Wiley’s piano and the saxophone are in lockstep to open Wild Cat Boogie getting things off to a rambunctious start before they take divergent melodic paths – Wiley playing the consistent boogie rhythm while the sax plays a staggered lead, speeding up, slowing down and dropping out before jumping back in time and again. The effect is really quite good, the two instruments complimenting each other rather than clashing in spite of – or maybe because of – their different approaches.

Because the sax is given room to breathe while Doc never lets up on the song’s essential drive the arrangement, though sparse in terms of components, seems remarkably full. The alto blows with the grit of a tenor at times and Wiley lets his left hand play “heavy” giving it a presence that gets broken up when the guitarist comes in featuring a spidery tone, crawling along the perimeter of the record with a deft touch and subtle flair (dig the “Jingle Bells” lift thrown in briefly).

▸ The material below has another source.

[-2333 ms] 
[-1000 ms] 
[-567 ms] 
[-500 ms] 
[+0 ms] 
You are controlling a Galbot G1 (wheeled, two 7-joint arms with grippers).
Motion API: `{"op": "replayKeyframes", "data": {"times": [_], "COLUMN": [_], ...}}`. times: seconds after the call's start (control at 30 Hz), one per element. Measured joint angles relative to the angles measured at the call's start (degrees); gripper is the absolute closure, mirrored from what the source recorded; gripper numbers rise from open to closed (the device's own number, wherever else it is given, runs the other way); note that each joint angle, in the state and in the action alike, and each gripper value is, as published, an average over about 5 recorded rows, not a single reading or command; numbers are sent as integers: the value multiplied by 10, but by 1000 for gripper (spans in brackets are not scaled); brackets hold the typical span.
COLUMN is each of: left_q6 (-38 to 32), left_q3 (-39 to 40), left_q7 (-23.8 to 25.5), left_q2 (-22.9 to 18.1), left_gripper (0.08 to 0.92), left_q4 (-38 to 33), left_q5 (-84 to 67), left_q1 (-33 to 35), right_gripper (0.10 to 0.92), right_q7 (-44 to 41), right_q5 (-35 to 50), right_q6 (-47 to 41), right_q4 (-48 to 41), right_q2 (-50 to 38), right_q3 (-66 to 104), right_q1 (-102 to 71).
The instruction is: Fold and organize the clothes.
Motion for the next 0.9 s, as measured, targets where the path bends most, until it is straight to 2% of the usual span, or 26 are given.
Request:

Towards the end of the guitarist’s solo he adds some more power to his playing before Wiley takes over on the lead, the others now sliding back into discreet supporting roles. It stalls in momentum slightly towards the end, almost as if they were either unsure of how to end it with a bigger bang or maybe being overly cautious because the take was going flawlessly and they didn’t want to mess it up now. The closing notes give it a bit more of a rousing finish and it’s not hard to imagine Doc having a sly satisfied smile on his face as they wrapped things up for the day.


One Great Scorer
Now we hardly need to tell you that a fairly generic piano/sax/guitar boogie, even one as well played and smartly conceived as this one, wasn’t going to change Wiley’s fortunes at THIS stage of his career. Artists in their early fifties (though, to be fair, he was “only” 49 when this was cut) were not going to be at the forefront of a musical revolution that was building an audience of ever-younger followers.

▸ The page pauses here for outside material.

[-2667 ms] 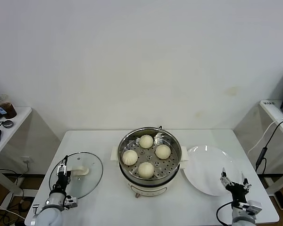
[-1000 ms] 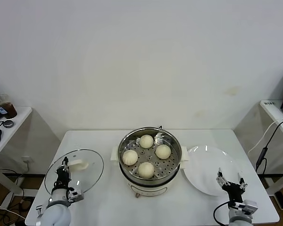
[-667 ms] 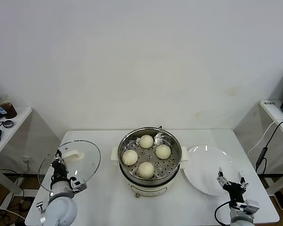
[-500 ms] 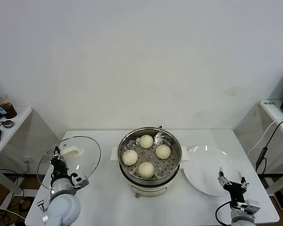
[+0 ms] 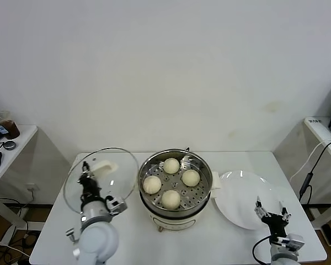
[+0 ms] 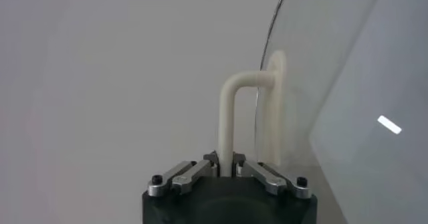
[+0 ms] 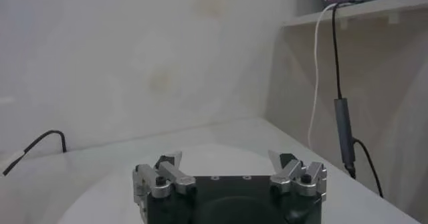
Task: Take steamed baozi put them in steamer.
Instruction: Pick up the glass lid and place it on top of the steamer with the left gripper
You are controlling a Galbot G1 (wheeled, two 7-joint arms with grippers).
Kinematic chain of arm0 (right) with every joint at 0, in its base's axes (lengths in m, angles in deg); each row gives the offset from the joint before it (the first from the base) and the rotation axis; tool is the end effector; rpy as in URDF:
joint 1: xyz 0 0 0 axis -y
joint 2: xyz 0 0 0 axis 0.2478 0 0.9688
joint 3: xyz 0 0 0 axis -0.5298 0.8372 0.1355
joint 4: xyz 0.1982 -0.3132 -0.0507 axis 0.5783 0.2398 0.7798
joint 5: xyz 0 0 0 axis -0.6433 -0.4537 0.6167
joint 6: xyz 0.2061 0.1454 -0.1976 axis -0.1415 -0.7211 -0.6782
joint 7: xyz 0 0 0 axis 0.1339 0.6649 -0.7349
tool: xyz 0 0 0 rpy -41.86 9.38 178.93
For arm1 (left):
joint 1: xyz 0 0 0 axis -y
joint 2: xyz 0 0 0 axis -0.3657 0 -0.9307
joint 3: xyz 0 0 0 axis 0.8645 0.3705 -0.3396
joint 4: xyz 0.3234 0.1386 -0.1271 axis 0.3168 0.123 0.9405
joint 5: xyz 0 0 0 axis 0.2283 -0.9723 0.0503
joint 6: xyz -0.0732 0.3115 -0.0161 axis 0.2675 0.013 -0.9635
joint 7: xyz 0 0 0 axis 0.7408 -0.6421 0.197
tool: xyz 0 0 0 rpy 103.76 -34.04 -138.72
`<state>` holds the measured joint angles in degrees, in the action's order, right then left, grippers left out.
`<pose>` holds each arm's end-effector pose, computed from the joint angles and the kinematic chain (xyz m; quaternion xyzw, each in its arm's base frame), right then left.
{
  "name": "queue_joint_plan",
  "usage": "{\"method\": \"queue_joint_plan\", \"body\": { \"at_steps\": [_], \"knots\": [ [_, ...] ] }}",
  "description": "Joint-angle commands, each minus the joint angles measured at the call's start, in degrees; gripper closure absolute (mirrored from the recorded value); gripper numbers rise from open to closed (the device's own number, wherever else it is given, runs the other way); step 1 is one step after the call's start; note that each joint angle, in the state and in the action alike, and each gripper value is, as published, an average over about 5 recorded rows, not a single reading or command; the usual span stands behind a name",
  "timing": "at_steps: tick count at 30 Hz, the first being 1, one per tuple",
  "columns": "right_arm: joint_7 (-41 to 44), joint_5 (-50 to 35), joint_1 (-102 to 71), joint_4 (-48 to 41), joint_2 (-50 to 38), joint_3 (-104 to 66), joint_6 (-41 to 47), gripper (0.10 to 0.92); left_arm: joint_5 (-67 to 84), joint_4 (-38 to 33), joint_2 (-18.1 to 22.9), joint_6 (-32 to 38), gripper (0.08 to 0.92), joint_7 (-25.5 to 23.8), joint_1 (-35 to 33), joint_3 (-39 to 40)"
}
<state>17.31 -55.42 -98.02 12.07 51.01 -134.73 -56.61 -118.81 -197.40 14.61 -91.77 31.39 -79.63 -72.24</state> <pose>0.1591 -0.1336 -0.3997 -0.1246 -0.9871 -0.0566 0.0835 0.2298 -0.0216 -0.2786 0.1463 -0.7537 -0.6233 0.1483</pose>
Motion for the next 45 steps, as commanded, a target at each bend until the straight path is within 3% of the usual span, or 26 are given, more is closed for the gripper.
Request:
{"method": "queue_joint_plan", "body": {
  "at_steps": [1,20,31,45],
  "knots": [
    [0.0,0.1,0.0,-0.5,-0.2,-0.8,0.1,0.203,-8.4,1.1,4.4,-1.2,0.826,-2.5,5.3,14.7],
    [0.0,1.7,1.3,-2.9,1.8,-1.1,0.0,0.203,-5.8,12.1,8.9,-1.3,0.826,-4.0,15.1,28.4],
    [0.0,1.7,1.7,-3.0,2.0,-1.1,0.1,0.203,-9.6,16.8,8.9,-1.3,0.826,-0.9,14.5,29.2],
    [-0.1,1.8,2.0,-3.6,2.2,-0.9,-0.4,0.203,-12.8,17.6,8.9,-1.3,0.826,-0.8,12.8,26.9]
  ]
}}
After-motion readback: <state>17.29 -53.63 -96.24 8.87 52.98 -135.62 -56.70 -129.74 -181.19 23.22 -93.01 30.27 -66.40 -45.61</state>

But things might not have been different had it gotten a release shortly after it was recorded when things hadn’t quite settled in the rock field. Granted, back then Sensation Records didn’t even have national distribution and so it’d be hard for it to storm the charts outside of a few Midwestern cities, but they had an arrangement with Vitacoustic at the time that might’ve helped to spread the word on Wiley (his name appeared in an ad they ran in January of ’48, but this record obviously wasn’t what they were pushing) and a short time later they’d switch their distribution to King Records which is what propelled Todd Rhodes to fame… and which led to their downfall ironically when King tried to abscond with Rhodes for themselves.

King did in fact re-issue the first Doc Wiley record, but that was a bit too old fashioned to make any headway in the evolving market and by the time Sensation issued Wild Cat Boogie as 1949 turned the page to 1950 Wiley had moved on and music as a whole seemed to have moved on without him yet again.

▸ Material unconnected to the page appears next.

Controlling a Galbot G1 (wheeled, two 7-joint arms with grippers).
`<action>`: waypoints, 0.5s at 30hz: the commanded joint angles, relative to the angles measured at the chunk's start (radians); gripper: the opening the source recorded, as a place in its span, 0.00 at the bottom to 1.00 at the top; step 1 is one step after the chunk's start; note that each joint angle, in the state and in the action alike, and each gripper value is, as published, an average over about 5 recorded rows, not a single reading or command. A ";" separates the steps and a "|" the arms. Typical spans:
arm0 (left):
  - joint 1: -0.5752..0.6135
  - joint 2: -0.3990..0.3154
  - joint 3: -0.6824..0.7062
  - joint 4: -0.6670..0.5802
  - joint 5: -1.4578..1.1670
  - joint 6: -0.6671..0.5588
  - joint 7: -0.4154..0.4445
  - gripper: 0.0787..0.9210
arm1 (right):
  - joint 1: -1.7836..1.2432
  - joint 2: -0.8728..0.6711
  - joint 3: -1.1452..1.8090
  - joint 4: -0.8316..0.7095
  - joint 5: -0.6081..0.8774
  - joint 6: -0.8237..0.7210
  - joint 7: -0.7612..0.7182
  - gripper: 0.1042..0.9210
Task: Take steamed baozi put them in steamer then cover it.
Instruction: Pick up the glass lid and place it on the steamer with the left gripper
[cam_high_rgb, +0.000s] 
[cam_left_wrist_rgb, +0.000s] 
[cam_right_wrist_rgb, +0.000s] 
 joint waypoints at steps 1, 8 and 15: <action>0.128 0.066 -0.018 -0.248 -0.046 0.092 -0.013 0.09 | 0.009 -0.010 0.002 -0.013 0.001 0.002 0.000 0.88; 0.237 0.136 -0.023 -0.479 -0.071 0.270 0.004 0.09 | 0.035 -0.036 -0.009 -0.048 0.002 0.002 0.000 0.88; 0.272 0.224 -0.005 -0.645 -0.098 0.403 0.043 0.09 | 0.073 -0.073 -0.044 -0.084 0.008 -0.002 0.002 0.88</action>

But what this shows is that talented artists, regardless of their origins or their vintage, have a way of making time stand still if they play with a genuine commitment to delivering what’s called for, whatever the style in question. Doc Wiley wasn’t a natural fit in rock obviously but for a brief time he squeezed in the uniform all the same and looked pretty good all decked out in their colors.

In the end however the only “color” that effort gets him is the dreaded light blue Honorable Mention ribbon for making this one appearance on rock’s stage, a sign that he took part in something that would far outlast him.

But think about this… for a fleeting moment it was actually possible for a man born in the 1800’s… someone who’d traveled the country in Chinese circuses and Vaudeville acts, relics of a distant forgotten past and who’d made records long before the Stock Market Crash sent the world into an economic tailspin… to release a legitimately good rock ‘n’ roll record.

That in of itself deserves a more than just an honorable mention on these pages, but since that’s all we’re able to give him we’ll close by saying it was an honor for us to be able to mention him in this comprehensive account of rock artists big and small.


(Visit the Artist page of Doc Wiley for the complete archive of his records reviewed to date)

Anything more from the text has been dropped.